Short Story Entry ~ The Absurd Account of an Insomniac (Bianca, 17)


             
                Ever since I stopped writing the world seemed to be clawing at me. Well, with the exception of Bobo the cat, of course, who did not lift a single plump paw at my composure, but there would always be someone, something crooning over the fact that there was no longer an ounce of passion left in me. None.

              I listened to the soft pitter-patter of rain against the window glass, the faint tapping of a tree branch ensuing from the hollow whisks of wind. Tonight seemed to be peculiar. Instead of pacing back and forth, Bobo was curled on the rug in front of my bed, snoozing away softly to the silent lamentation of the midnight hour - someone was meant to be coming. Bobo liked visitors.

               The shadows wavered on the walls like kaleidoscopes, the wind progressing with each second. They were everything: vigorous, striking, and alive to the point where it stopped abruptly, like everything had frozen in a lapse of time. My eyes fluttered open, feeling the presence of an entity. There, in all his unspoken glory, was the shape of a man sitting back on an armchair which was placed in the corner.

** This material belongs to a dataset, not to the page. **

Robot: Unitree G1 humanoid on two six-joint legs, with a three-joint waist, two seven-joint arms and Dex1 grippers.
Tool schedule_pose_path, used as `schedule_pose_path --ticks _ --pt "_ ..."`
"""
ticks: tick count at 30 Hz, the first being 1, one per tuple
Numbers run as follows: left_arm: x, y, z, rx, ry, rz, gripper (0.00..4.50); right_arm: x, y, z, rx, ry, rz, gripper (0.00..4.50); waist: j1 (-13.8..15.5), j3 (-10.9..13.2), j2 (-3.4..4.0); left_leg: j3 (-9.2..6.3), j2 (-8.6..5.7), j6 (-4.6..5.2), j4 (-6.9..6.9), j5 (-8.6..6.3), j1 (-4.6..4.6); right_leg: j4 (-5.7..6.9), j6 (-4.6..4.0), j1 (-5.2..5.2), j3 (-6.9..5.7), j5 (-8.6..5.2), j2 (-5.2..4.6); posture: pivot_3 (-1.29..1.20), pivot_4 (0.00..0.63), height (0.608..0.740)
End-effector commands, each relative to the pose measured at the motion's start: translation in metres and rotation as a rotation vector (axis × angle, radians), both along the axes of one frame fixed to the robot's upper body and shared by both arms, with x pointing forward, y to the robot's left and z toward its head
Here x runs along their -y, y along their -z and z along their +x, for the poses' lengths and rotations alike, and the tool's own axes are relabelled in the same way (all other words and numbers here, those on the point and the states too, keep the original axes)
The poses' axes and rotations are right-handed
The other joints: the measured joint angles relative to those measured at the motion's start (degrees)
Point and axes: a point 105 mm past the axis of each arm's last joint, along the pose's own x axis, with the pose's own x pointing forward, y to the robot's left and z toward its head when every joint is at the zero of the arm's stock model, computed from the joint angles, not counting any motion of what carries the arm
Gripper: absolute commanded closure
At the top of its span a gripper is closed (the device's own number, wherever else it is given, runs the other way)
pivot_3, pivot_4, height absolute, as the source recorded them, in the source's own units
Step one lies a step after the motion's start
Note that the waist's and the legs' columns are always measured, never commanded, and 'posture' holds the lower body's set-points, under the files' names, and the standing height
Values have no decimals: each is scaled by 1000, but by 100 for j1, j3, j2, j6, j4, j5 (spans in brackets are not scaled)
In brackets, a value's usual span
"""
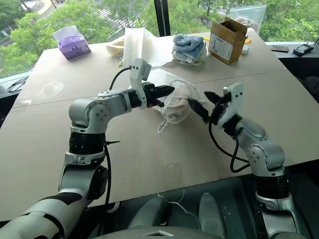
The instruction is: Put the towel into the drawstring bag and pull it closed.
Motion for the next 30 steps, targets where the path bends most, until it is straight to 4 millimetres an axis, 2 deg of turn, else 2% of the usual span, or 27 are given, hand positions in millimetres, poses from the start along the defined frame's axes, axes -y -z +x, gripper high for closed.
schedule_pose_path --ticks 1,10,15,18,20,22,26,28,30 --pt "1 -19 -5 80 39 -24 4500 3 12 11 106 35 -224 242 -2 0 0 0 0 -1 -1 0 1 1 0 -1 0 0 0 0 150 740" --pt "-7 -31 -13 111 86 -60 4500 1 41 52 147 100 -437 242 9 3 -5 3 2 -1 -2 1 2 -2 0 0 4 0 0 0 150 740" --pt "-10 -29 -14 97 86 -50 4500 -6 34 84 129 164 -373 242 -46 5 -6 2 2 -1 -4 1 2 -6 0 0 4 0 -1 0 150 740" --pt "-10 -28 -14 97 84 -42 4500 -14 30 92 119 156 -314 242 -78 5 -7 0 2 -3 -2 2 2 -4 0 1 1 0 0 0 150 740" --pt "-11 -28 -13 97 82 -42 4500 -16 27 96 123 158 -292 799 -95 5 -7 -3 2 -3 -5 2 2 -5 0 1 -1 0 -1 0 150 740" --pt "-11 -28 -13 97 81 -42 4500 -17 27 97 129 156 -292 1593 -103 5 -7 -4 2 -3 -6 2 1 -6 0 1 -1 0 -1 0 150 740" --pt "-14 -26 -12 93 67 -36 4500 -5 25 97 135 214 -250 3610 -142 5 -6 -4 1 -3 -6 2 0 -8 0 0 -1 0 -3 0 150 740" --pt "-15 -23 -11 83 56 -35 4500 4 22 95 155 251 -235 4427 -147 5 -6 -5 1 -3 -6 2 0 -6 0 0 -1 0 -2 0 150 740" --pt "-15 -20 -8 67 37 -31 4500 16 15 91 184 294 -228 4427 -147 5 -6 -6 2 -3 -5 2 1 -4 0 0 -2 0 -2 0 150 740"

              “I came because I wanted to read your writing, ” the figure said after making sure I had noticed him. He radiated a sense of both peace and calamity, a divine combination. The moon beams illuminated his long, slender body aside from his face which was concealed under the silhouette of a fedora. For a passing glance you could mistaken this man for a gentleman that had just arrived from a casino night, but his mannequin-like body suggested otherwise, that he was someone almost … inhumane.

              “I don’t write anymore,” my voice ached. “You come here every week, expecting a different answer - no. Won’t do it.”

              That was enough for him to lift his head slightly upwards. You’d expect a pair of eyes to be glinting back at you, but in his case, there were none. Instead of sockets there were two smooth slates of skin, as if an artist forgot to draw them in. The eyeless man’s nebulous features had been engraved onto a molten wax visage with godly precision and just like the night he had visited before, the same jolly black fedora hat was perched on his bald head - the only thing that was missing, really, were his eyes.

              I noticed that Bobo was resting under his feet, the cat’s feathery tail wrapping around his pant leg as she purred delicately. I crossed my arms at the man who simply tapped his fingers against the armchair, waiting.

              It was quite obvious that he could see. Of course he could see, he wasn’t real. The man had an unquenched thirst for lengthy pieces of writing, mine specifically. I felt a flash of disdain cloud his face, "You promised that you would write for me ...”

              My stomach twisted into a knot as I helplessly watched the eyeless man rise from the chair, his tall figure almost reaching the ceiling while he approached me in a hunched manner. He moved ever so slightly, inching closer to my place on the bed and stretched his long, dendron-like hands to reveal a little rose before he tucked it behind my ear. “A gift,” he hummed and helped me slip out of the bed. For someone with no eyes to express anything, he omitted a burning solicitude.

              “Alright, fine.” I clicked my tongue and followed him to the desk, sensing his monotone triumph, “But … you have to let me sleep.” A smile danced on the man’s lips as he peered over my shoulder from behind, waiting for the words to be written. Instead, I blinked in perplexity, what do I write for him?

              Of course, writing is an intricate art. I twirled the pencil between my fingertips, a thousand stories unfolding from the interlocked crevices of my head. Slowly. Perpetuating. Do I write for myself? My own aching self? For my own eyes and grasp, locked under blankets of self-preservation? Or do I write for the man that coaxes me into succumbing to my pitiful, unused passions? Forever, buried under the dust of an empty life, I began to feel the urge to pour out every word from the chasms of my head and let it exist.

             He was silent. Still, he had not moved, not even his chest - as if he even breathed - and just stared, waiting.

              What do I write for him?  The question buzzed through the walls of my skull. He doesn’t understand the burden of words, the intricacy of sentiments and pain and joy and contentment. What do I write for a man with no eyes?

              The words cascaded down onto the paper one by one, and as the eyeless man watched from my shoulder, the wind began to sing again. 

  • Geoffrey   9/10/2020 10:40:17 PM

    An absolute master piece of a short story that feels like a genuine novel.